Fear of punishment for a crime is no longer the primary determinant of behavior. Instead, fear of arbitrary targeting for crime not committed nor even contemplated has become a primary determinant of behavior and experience for New York’s minorities. For, under stop-and-frisk, an individual no longer has to commit a crime to experience a total suspension of rights. The state now meets the individual with the threat of suspension of basic rights each day through humiliating public displays of power, temporarily criminalizing subjects and serving notice to the rest of the community.
In the New York Times editorial, “Why Is the N.Y.P.D. After Me?”, Nicholas K. Peart, a young African-American male targeted for a stop-and-frisk on five separate occasions, poignantly describes the psychological effect of this policing tactic.
“After the third [stop-and-frisk] incident I worried when police cars drove by; I was afraid I would be stopped and searched or that something worse would happen. I dress better if I go downtown. I don’t hang out with friends outside my neighborhood in Harlem as much as I used to. Essentially, I incorporated into my daily life the sense that I might find myself up against a wall or on the ground with an officer’s gun at my head. For a black man in his 20s like me, it’s just a fact of life in New York.”
US district judge Shira Scheindlin’s recent ruling allowing victims of stop-and-frisk to proceed with a class action Federal Civil Rights lawsuit against New York City further confirms Nicholas Peart’s experience and raises serious concern as to the legal basis of this NYPD tactic.

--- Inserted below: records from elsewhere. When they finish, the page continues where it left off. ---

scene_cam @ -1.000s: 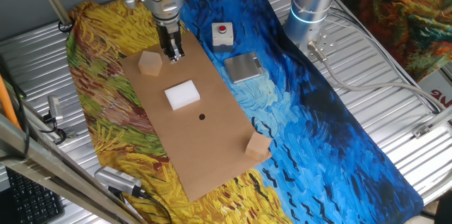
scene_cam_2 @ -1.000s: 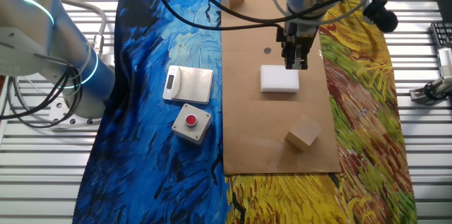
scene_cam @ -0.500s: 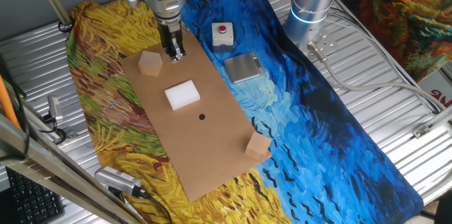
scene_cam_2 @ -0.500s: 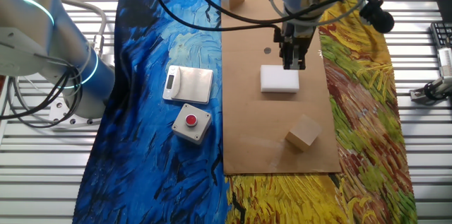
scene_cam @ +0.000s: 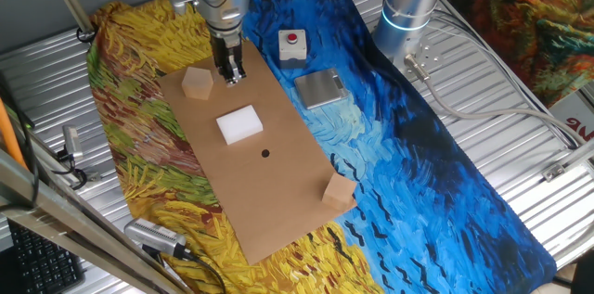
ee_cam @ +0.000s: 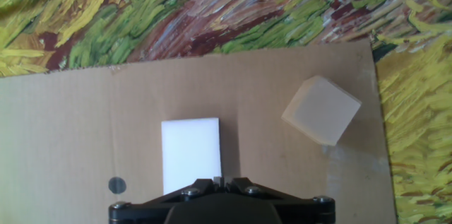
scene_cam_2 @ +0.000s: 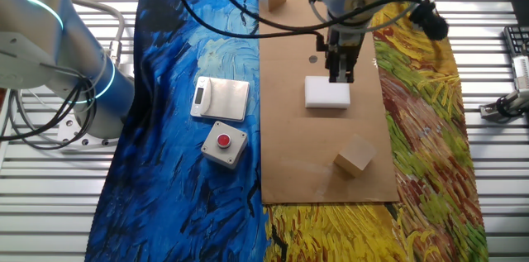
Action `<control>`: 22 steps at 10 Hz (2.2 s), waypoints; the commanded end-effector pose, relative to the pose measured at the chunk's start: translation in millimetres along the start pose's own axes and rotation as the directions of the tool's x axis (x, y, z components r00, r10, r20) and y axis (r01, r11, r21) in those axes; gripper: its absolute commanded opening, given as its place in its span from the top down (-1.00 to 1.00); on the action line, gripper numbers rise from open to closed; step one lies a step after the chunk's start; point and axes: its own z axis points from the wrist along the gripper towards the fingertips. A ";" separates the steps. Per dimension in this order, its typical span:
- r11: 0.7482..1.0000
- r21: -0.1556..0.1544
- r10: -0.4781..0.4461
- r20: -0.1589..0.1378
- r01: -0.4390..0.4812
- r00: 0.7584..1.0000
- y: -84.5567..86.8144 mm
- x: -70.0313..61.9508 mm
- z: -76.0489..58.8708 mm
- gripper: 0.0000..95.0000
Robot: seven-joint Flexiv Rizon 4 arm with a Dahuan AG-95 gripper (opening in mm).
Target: Clean the tabletop with a sponge
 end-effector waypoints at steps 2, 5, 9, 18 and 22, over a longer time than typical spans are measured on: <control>1.000 -0.001 -0.003 0.012 0.003 1.000 -0.5 -5.8 16.2 1.00; 1.000 0.002 0.015 0.009 -0.015 1.000 2.9 -9.8 34.0 1.00; 1.000 0.002 0.025 0.005 -0.025 1.000 17.6 -11.3 54.0 1.00; 1.000 -0.011 0.021 0.000 -0.021 1.000 23.8 -6.2 75.4 1.00; 1.000 -0.009 0.017 0.001 -0.017 1.000 26.1 -6.1 82.5 1.00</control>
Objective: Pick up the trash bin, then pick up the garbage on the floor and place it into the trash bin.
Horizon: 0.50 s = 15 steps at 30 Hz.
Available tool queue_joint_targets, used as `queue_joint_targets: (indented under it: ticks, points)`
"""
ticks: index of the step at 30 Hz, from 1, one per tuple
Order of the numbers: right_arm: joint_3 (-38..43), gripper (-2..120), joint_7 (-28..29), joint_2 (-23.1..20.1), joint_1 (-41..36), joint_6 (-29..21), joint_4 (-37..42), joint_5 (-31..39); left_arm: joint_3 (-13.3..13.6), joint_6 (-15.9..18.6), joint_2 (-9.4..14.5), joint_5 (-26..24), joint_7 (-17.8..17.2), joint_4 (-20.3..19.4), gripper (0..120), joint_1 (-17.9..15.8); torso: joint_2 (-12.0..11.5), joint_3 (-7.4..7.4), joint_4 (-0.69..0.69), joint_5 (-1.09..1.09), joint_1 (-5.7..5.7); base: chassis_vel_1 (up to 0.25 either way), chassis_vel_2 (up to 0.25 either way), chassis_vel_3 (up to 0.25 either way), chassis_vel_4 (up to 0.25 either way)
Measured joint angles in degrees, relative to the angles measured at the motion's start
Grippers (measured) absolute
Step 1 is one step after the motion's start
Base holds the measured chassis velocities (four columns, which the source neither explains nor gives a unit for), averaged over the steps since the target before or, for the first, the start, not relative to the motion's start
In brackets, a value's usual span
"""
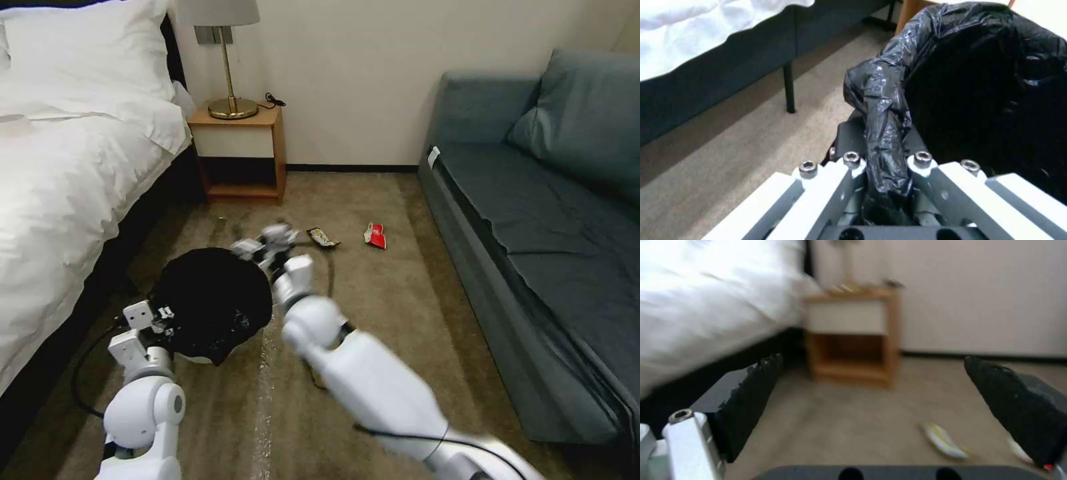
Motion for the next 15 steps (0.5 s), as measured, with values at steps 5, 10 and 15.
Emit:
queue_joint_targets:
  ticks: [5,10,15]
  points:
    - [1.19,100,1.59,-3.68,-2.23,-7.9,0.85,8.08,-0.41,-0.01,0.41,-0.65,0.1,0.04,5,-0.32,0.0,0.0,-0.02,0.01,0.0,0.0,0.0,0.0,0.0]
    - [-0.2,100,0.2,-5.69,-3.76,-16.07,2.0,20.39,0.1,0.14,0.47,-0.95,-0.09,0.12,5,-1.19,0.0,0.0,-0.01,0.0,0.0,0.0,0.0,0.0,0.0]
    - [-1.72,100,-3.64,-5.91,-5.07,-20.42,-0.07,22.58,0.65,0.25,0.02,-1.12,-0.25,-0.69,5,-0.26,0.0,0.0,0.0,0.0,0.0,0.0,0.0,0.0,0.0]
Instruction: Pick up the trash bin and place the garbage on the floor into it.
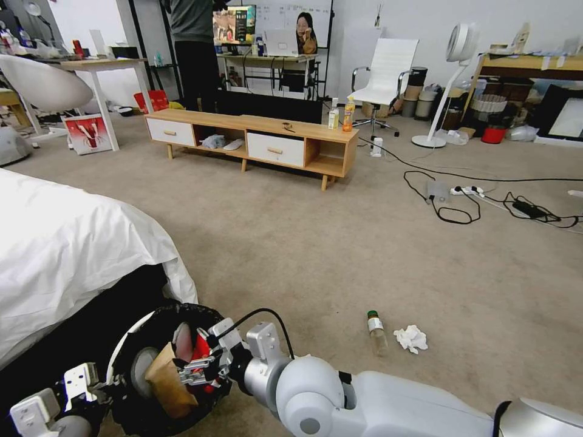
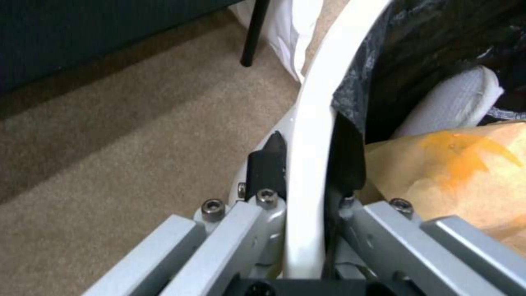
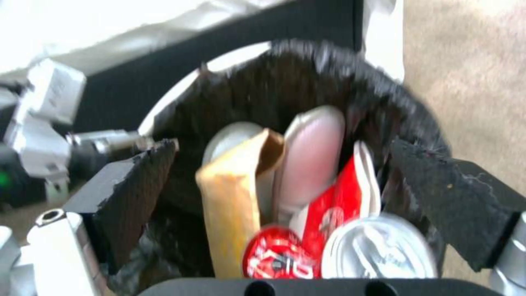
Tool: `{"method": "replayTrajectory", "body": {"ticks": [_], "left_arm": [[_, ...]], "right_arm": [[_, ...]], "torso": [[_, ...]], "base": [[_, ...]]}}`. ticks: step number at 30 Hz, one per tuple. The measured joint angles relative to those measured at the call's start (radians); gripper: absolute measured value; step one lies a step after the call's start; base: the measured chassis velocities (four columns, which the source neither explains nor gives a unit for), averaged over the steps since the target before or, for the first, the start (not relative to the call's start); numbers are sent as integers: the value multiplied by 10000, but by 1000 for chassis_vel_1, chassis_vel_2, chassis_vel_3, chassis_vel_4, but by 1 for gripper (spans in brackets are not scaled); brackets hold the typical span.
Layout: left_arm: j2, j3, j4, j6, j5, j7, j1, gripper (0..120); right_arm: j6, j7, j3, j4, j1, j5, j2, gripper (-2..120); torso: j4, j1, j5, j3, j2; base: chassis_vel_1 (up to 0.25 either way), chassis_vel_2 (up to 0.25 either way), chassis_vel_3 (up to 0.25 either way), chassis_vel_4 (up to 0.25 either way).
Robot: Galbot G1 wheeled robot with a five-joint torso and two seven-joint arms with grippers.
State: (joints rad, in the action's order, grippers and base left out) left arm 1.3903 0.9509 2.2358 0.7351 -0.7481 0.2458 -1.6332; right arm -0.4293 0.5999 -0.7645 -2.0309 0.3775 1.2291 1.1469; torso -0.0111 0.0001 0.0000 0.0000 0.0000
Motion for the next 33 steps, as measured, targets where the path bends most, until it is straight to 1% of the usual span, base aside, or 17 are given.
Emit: {"method": "replayTrajectory", "body": {"ticks": [4, 11, 22, 29, 31, 32, 33], "left_arm": [[36, -51, -61, 0, 33, -8, 34, 1], [61, -65, -73, 0, 70, -19, 35, 1], [119, -54, -167, 1, 178, -100, 13, 1], [129, -4, -214, 3, 278, -142, -1, 1], [102, 75, -227, 3, 293, -141, -34, 1], [102, 75, -227, 3, 293, -141, -34, 1], [78, 156, -256, 3, 305, -141, -63, 1]], "right_arm": [[0, 0, 285, -176, -177, -4, 139, 100], [0, 6, 364, -202, -398, -4, 298, 100], [71, -46, 1030, -536, -610, -84, 289, 100], [172, -296, 1850, -847, -808, -109, -27, 100], [202, -419, 2235, -949, -829, -160, -317, 100], [202, -419, 2235, -949, -829, -160, -317, 100], [233, -528, 2584, -1008, -795, -248, -615, 100]], "torso": [[-1, 0, 0, 0, 0], [0, 0, -1, 0, 0], [0, 0, -1, 0, 0], [1, 0, 0, 0, 0], [1, 0, 0, 0, 1], [1, 0, 0, 0, 1], [0, 0, 0, 0, 0]], "base": [[0, 0, 0, 0], [0, 0, 0, 0], [0, 0, 0, 0], [0, 0, 0, 0], [0, 0, 0, 0], [0, 0, 0, 0], [0, 0, 0, 0]]}}
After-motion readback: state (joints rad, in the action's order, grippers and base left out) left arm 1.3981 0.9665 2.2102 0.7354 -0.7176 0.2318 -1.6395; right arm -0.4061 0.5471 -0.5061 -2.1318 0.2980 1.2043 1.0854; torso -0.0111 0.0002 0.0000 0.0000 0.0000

“The increasingly widespread use of this policing tool in New York City is not to be taken lightly, even in those cases in which the individuals are not detained for more than a few minutes,” wrote judge Scheindlin. “It is deeply troubling if thousands of New Yorkers are being stopped each year without reasonable suspicion, and even more troubling if African American and Latino New Yorkers are being singled out for such treatment.”
While the judge’s decision does provide an avenue for financial recourse for victims of stop-and-frisk, it does nothing to force the NYPD to abandon this racially and socio-economically biased approach to policing.
To ensure that a public institution as large and important as the NYPD operates in accordance with our own societal ideals and guarantees in a constitutional democracy, it is imperative to have its powers checked. Until this type of oversight is institutionalized, it is likely that we will continue to see the use of excess power as well as its differential application on the inhabitants of New York.